When an incident response process is created, there arise many voices calling for measurement. “As long as we’re creating standards for incidents, let’s track Mean-Time-To-Recovery (MTTR) and Mean-Time-To-Detection (MTTD) and Mean-time-Between-Failures (MTBF)!” they say things like.
Usually there’s no further discussion on this point. Everyone agrees that more data is better (“but let’s make sure we interpret the data correctly, of course!”). As practitioners, it’s exciting to think that these metrics will finally let us demonstrate concrete results for all the effort we put into reliability. Middle management, for its part, looks forward to having a “north star” for reliability work. No more wishy-washy “we believe this project improved system reliability substantially” hand-waving: the initiative either moved the needle on MTBF or it didn’t.
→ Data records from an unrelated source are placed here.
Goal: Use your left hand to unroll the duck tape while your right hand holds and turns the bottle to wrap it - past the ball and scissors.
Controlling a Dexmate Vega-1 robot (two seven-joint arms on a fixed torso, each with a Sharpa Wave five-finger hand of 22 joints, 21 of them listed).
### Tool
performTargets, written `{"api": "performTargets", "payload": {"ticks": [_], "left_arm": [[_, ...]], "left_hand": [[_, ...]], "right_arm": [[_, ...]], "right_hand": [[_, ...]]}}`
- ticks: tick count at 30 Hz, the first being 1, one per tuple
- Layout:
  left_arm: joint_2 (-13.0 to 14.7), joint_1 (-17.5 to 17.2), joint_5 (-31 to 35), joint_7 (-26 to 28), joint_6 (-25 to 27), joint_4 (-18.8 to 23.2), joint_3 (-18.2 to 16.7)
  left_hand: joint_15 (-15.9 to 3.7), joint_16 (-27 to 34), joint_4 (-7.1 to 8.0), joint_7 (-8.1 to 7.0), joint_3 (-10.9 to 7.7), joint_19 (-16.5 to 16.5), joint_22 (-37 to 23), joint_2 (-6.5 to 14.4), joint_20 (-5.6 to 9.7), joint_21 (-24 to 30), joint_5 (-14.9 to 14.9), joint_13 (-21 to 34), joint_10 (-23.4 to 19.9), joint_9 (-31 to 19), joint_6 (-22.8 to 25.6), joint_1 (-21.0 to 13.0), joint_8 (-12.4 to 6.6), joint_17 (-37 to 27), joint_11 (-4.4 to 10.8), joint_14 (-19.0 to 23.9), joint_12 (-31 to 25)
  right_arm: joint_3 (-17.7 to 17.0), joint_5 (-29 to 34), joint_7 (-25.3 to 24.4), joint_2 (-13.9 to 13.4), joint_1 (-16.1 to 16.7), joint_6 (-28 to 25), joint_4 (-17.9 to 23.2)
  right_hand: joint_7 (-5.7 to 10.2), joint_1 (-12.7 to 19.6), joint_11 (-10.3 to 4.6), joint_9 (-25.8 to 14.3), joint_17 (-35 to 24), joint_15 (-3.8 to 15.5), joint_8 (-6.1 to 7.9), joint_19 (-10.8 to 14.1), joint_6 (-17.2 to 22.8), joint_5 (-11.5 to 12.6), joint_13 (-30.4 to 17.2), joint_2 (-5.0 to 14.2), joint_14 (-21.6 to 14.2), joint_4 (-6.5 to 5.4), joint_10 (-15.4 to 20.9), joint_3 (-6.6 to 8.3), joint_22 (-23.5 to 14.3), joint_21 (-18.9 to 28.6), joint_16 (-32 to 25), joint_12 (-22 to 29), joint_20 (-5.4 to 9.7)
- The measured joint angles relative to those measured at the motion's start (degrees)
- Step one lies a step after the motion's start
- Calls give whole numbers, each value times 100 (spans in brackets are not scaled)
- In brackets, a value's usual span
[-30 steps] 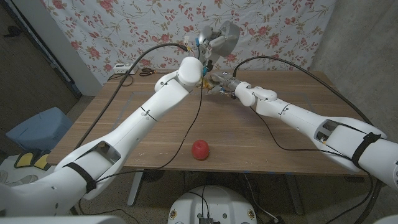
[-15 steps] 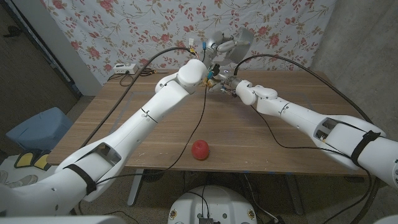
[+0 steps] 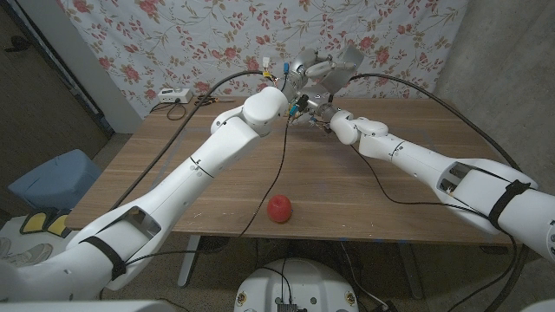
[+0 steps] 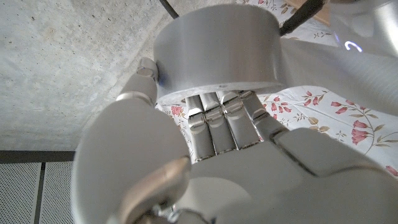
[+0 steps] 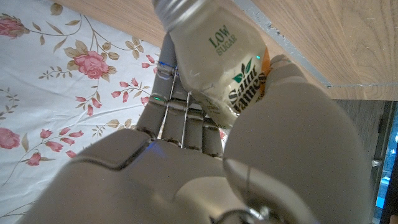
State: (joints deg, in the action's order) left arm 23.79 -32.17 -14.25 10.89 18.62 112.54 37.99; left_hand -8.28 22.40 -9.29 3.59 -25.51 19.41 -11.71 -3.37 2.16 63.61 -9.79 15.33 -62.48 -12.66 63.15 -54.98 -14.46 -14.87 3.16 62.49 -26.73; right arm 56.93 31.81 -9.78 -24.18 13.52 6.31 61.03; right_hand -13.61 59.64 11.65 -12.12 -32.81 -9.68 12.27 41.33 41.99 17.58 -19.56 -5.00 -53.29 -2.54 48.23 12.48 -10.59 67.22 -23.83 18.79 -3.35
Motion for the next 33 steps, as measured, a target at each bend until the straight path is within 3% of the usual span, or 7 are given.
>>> {"api": "performTargets", "payload": {"ticks": [12,30,33], "left_arm": [[135,-258,-203,10,282,151,46],[307,-924,-394,274,422,627,104],[272,-1054,-394,274,422,692,154]], "left_hand": [[-63,-52,-2,1,2,-10,27,3,12,56,1,-13,0,-54,-1,2,24,17,1,-65,67],[-54,-62,11,-1,34,-29,27,19,33,140,3,8,0,-49,0,18,37,0,1,-60,88],[-30,-67,21,-9,45,-28,53,101,30,140,18,-22,-13,-49,13,100,63,-35,-12,-33,66]], "right_arm": [[-106,-88,-136,-72,82,-12,71],[-197,-109,-280,-146,172,-188,201],[-197,-104,-297,-146,172,-190,201]], "right_hand": [[0,0,0,0,0,0,-13,-20,0,0,0,0,0,0,0,0,0,1,18,-3,20],[0,0,-1,1,-26,1,-35,-21,0,22,-27,0,0,-24,1,-23,0,10,40,-43,21],[0,0,-1,1,-26,1,-36,-29,0,22,-27,0,0,-24,1,-23,4,43,40,-44,29]]}}
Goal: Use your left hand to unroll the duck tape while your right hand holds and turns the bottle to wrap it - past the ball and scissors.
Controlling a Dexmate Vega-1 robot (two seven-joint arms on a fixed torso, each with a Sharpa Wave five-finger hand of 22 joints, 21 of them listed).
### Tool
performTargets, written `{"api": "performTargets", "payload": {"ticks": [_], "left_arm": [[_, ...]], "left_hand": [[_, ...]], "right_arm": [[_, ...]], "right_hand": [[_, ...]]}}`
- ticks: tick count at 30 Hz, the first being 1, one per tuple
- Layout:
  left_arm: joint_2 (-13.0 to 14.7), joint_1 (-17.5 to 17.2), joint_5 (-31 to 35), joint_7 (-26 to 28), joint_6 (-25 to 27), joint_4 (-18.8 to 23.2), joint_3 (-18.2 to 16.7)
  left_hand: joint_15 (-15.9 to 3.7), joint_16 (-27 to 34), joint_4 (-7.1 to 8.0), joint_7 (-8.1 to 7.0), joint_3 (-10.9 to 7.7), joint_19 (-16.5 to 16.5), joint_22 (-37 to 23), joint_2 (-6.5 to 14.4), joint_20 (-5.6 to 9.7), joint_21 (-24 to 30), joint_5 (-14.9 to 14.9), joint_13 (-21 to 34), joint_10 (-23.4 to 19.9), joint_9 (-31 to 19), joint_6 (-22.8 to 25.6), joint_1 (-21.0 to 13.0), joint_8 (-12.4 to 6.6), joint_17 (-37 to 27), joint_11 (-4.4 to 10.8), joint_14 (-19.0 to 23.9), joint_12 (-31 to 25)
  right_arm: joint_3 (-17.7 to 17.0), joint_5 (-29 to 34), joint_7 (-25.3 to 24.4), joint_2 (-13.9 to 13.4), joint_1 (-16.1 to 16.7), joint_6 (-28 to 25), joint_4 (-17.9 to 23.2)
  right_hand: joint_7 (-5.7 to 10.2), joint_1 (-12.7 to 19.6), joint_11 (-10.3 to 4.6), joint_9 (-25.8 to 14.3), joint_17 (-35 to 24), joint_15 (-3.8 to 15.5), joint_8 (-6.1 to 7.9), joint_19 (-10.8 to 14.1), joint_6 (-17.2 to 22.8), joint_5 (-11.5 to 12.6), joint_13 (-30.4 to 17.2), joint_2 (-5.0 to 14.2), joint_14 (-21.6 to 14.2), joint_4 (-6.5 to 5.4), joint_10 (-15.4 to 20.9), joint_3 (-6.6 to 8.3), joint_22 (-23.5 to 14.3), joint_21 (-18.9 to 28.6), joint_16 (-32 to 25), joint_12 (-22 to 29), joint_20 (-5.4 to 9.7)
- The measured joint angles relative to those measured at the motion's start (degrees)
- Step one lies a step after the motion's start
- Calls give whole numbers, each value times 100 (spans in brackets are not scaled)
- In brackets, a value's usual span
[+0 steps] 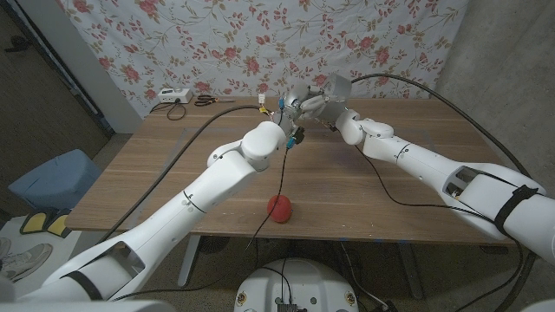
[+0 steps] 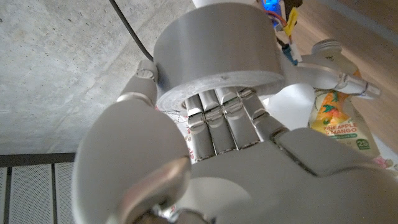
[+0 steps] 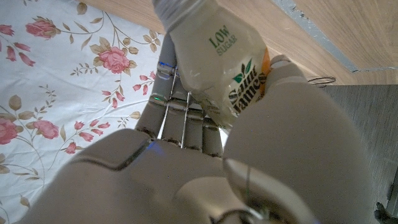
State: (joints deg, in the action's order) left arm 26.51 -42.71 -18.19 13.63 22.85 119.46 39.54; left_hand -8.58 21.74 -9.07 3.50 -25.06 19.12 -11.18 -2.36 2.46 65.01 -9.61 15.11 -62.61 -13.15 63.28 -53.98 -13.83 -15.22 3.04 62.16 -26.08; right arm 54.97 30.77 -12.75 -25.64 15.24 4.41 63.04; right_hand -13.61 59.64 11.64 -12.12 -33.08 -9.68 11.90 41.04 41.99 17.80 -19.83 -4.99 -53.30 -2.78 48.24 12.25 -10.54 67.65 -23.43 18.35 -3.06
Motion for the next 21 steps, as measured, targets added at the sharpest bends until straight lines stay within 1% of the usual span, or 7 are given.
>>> {"api": "performTargets", "payload": {"ticks": [6,7,12,13,14,20,21], "left_arm": [[-72,-171,0,0,0,156,26],[-81,-199,1647,1404,-506,188,29],[-121,-333,1797,1463,-496,338,29],[-128,-360,2140,1526,-262,366,27],[-134,-379,2204,1526,-182,389,25],[-162,-485,2256,1525,-106,551,23],[-163,-497,2379,1471,224,589,24]], "left_hand": [[-1,-22,-13,-31,-13,0,0,-31,0,26,0,-75,-61,0,71,-31,-12,33,-21,-1,24],[-1,-22,-13,-39,-13,0,0,-50,0,44,0,-76,-61,0,82,-50,-11,33,-21,-1,32],[-1,-22,-13,-31,-13,0,0,-71,0,69,1,-115,-81,14,92,-71,-14,33,-38,0,55],[-1,-22,-13,-30,-13,0,0,-71,0,69,1,-126,-81,14,92,-71,-14,33,-38,0,66],[-1,-22,-13,-30,-13,0,0,-71,0,69,1,-128,-82,16,92,-71,-15,33,-38,0,66],[8,-22,-36,-20,11,0,-1,-102,0,95,2,-156,-124,27,102,-102,-16,60,-56,10,89],[9,-22,-36,-20,11,0,-1,-102,0,111,13,-156,-125,27,102,-102,-16,60,-55,10,89]], "right_arm": [[0,8,-5,0,0,-6,0],[-41,9,-7,-59,55,-6,138],[-55,10,-31,-76,69,-40,165],[-101,11,-35,-131,130,-49,272],[-119,11,-42,-148,147,-59,303],[-136,19,-111,-164,163,-119,332],[-190,22,-132,-206,221,-132,432]], "right_hand": [[0,0,8,0,1,0,19,-1,0,0,0,0,0,0,37,0,0,1,2,-3,1],[0,0,4,0,1,0,20,-1,0,0,0,0,0,0,44,0,0,1,2,-19,1],[0,0,12,0,1,1,25,-1,0,0,1,0,-1,-7,52,-7,0,1,4,-23,1],[0,0,12,0,1,1,25,-1,0,0,1,0,-1,-7,52,-7,0,1,4,-23,1],[0,0,12,-6,1,1,25,-1,0,0,1,0,-1,-7,52,-7,0,1,5,-23,1],[0,0,11,-29,-26,41,25,-2,0,0,-27,0,-41,-8,53,-8,0,1,23,-24,2],[0,0,10,-29,-26,41,25,-1,0,0,-27,0,-41,-8,53,-8,0,1,23,-24,2]]}}
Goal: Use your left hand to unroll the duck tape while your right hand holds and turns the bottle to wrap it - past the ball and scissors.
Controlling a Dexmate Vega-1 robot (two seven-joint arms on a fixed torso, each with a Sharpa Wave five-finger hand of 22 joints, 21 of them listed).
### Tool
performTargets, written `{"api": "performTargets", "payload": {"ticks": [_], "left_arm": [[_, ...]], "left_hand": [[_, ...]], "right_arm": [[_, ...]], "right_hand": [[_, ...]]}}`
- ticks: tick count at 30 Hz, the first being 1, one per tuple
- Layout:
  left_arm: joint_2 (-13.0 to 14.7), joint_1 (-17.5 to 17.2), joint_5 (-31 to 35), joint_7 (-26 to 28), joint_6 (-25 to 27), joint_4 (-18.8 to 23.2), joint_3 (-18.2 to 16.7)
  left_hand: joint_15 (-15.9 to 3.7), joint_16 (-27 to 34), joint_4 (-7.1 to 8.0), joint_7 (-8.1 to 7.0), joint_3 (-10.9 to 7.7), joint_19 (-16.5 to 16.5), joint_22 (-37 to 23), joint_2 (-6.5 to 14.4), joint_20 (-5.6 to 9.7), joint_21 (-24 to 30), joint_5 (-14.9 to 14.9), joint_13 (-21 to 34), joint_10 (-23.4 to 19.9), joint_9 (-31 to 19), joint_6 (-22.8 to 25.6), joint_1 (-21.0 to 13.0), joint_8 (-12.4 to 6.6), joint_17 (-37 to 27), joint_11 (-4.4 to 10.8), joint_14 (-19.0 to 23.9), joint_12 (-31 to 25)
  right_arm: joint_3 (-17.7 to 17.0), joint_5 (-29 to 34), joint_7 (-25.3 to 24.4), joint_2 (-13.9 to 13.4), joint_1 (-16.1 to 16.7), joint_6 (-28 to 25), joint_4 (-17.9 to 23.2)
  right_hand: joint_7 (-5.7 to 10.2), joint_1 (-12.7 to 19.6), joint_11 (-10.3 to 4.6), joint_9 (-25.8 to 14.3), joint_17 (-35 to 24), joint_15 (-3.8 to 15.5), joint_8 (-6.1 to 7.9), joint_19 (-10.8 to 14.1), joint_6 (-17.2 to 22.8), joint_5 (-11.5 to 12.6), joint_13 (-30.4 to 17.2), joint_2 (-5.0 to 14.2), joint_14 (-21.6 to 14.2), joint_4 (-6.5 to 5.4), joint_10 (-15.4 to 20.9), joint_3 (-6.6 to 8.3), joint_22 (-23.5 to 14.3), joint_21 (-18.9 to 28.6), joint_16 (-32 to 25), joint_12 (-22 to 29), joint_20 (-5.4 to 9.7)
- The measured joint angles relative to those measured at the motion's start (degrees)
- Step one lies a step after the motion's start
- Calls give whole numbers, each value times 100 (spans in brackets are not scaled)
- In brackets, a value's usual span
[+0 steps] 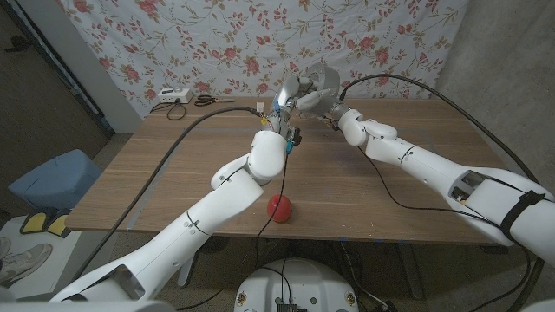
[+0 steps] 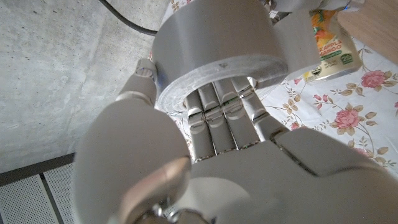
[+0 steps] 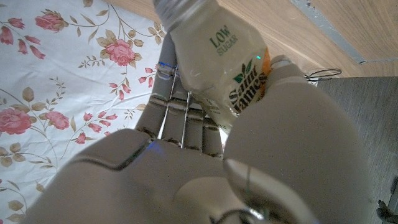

The assumption underlying all this is that incident data can shed light on a system’s reliability. But this assumption is never warranted. Analysis of your incident data may shed light on your incidents. But incident data really can’t tell you anything about your reliability.
Picture this. Your team owns a web service. You’ve set up an alert on latency. If the 90th percentile latency exceeds 100 milliseconds, your team gets paged and you start an incident.
One day, you find out that, really, if that 90th percentile latency even gets above 50 milliseconds, it’s already a problem. Downstream services start getting sluggish, and user experience suffers. “No problem,” you say, lowering the alert threshold to 50 milliseconds.
Now you’re able to observe more failures. Or, if you prefer: you’ve widened the definition of “failure” to include more events. But the system’s reliability has in no way been altered. And yet, you will have more incidents. Possibly quite a few more! Mean-time-between-failures will drop.
Picture this. Every once in a while, the database gets into a “wedged” state, where a bunch of queries are piled up and work grinds to a halt. It’s simple to un-wedge it: just manually kill the query that caused the pileup, and everything else gets flushed through the system. Each time the database gets wedged, the database team gets paged, they start an incident, they find and kill the query, and the incident is over. These incidents happen semi-regularly, but at least they’re over quickly.
After a while, someone finally implements a fix. Those problematic queries? Gone! No more pointless incidents spun up just to manually clear out a pileup. And, more importantly: no more service degradations resulting from this problem. The reliability of the system has improved!
So what happens to the incident metrics? MTBF goes up, of course. That checks out: there are fewer incidents now. But what about MTTR? Before the fix, MTTR was low. These query-pileup incidents were frequent and short, so they kept mean-time-to-recovery anchored down. After the fix – which, remember, corresponded to a direct and pure improvement in reliability – mean-time-to-recovery is higher. Whoopsy daisy!
Picture this. You have a particular customer whose use-case tests the limits of your product’s capabilities. And furthermore, this customer is, let’s say, somewhat of a squeaky wheel. Every 2 or 3 weeks, they file a support ticket about something-or-other, and the problem is usually tricky enough that an incident gets spun up.
Eventually this customer has had enough. They leave. This represents both a sizable blow to revenue and a scathing indictment of your product’s reliability at scale. But, on the bright side, both MTTR and MTBF benefit enormously! That’ll look great on the quarterly slide deck.
When someone says they want to measure incident metrics (MTTR or MTBF or any other one in the family), I always want to ask them, “What’s your model?”
Many people rush to collect data without first considering whether they can come up with a model powerful enough to interpret the data. If our model is bad, then we’ll make bad decisions even with good data. And if, as is often the case, we have no explicit model at all, then our implicit model is just, “Reliability up, MTBF up, MTTR down.” Which, as we’ve seen, doesn’t match our observations even in straightforward, common scenarios.
Don’t waste time and energy collecting metrics you’ll never be able to use. Learn as much as you can from the failures themselves, and then move on.